Running Android on Amazon EKS
Teams that develop software meant to run on Android often need virtual Android devices for development and testing. These virtual devices, aka Android Emulators, enable development and testing workflows without requiring a physical Android device. While they are flexible and more cost-effective, managing multiple instances of emulators at scale can become cumbersome. This post shows how to run virtual Android devices using Cuttlefish and Amazon EKS.
Cuttlefish is a configurable virtual Android device that runs on Linux x86 and ARM hardware. Unlike traditional Android emulators, which require dedicated hardware or virtual machines, Cuttlefish runs in a container. This is a significant advantage as it means that you can create multiple virtual Android devices on the same hardware. It allows you to maximize hardware utilization.
And, you’d definitely want to maximize hardware utilization. Cuttlefish (or any other Android emulator) requires that the underlying host machine has Kernel-based Virtual Machine (KVM). In AWS, KVM is only available on bare metal instances, which aren’t cheap. At the time of writing, the cheapest bare metal instance is C6g.metal. Running one C6g will set you back $2.176 per hour in the US East (N. Virginia) AWS Region.
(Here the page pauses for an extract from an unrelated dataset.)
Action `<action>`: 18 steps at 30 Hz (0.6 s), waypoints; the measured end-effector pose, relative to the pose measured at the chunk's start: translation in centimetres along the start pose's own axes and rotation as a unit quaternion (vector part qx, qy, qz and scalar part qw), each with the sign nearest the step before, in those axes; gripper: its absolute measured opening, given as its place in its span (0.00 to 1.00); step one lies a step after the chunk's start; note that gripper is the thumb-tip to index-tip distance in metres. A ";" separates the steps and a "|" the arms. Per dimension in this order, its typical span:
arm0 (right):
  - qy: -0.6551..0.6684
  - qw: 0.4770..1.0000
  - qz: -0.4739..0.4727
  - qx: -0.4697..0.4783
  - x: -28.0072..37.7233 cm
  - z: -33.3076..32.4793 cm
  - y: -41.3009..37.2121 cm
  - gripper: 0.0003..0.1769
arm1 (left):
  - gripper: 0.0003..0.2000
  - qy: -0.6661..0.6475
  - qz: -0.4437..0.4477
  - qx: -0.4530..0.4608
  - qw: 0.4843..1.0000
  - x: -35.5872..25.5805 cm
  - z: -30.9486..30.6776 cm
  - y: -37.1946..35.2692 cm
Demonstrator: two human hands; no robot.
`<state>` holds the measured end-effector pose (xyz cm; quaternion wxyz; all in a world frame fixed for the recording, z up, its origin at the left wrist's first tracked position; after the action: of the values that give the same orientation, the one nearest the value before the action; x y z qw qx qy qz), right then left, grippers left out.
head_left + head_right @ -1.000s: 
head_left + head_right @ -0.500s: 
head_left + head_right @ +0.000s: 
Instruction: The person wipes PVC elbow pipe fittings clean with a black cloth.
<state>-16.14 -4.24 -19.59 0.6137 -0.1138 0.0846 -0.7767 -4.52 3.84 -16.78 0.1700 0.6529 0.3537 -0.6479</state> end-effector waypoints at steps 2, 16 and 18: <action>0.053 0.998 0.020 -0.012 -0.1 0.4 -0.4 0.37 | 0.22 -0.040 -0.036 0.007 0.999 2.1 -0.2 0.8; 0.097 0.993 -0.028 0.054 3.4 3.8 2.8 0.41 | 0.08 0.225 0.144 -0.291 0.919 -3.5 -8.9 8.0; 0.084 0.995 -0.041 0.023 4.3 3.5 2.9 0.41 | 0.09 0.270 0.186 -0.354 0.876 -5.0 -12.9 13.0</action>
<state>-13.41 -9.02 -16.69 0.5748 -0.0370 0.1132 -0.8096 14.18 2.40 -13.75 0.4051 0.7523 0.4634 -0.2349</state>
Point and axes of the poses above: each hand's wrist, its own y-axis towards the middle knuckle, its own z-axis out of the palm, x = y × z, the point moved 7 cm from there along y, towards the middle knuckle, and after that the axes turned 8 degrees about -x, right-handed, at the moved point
How can you maximize hardware utilization? The answer is Kubernetes. Couple Cuttlefish with Kubernetes and you can orchestrate workloads that require virtual Android devices easily. This combination:
- Simplifies creation and termination of virtual Android devices
- Provides a consistent environment for development and testing
- Enforces resource allocation (using Kubernetes requests and limits)
I won’t recommend this solution to anyone that’s looking to run just one virtual device. It will be too expensive to operate and there may be cheaper SaaS-based options available (although I don’t have any experience with their pricing model). The viability of implementation increases as the number of required virtual devices grows.
This solution becomes attractive when:
- Scale is required
- SaaS solutions don’t meet security needs
- Low latency connection is crucial for performance (especially in CI environments)
What Do You Need?
To run Cuttlefish on EKS, you’ll need the following:
- An EKS cluster
- A managed node group or Karpenter with a node pool (with bare metal instances, such as, c6g.metal)
- Cuttlefish container image
Cuttlefish Container Image
Prebuilt Cuttlefish container mages are available on GitHub. For my setup, I chose to build the container image instead of using a prebuilt one. The process is straightforward:
git clone https://github.com/google/android-cuttlefish.git
cd android-cuttlefish/docker
./image-builder.sh
Once the image builds, you’ll have a cuttlefish-orchestration
image on your machine. Keep in mind that the architecture of your image will be the same as the host machine. That is, if you run the image-builder.sh
script on an ARM machine, you'll get an ARM image. If you want to run Cuttlefish on x86, use an x86 machine to build the image. Alternatively, you can use Docker Multi-platform builds to build x86 and ARM images on the same machine.
Besides the container image, you need two additional files to run a virtual Android device using Cuttlefish: the device image and the associated host package. The detailed instructions to get these files are available in Cuttlefish documentation. Here’s a summary:
- Go to http://ci.android.com/
- Enter a branch name, if required (the default is
aosp-main
) - Under
aosp_arm
for ARM oraosp_cf_x86_64_phone
for x86, click on the download button - In the Details panel that appears when you click the download button, switch to the “Artifacts” tab
- On the artifacts panel, download these two files:
- The device image file:
aosp_cf_x86_64_phone-img-xxxxxx.zip
- The host package:
cvd-host_package.tar.gz
Now, we must create a custom Cuttlefish container image that includes the device image and host package files.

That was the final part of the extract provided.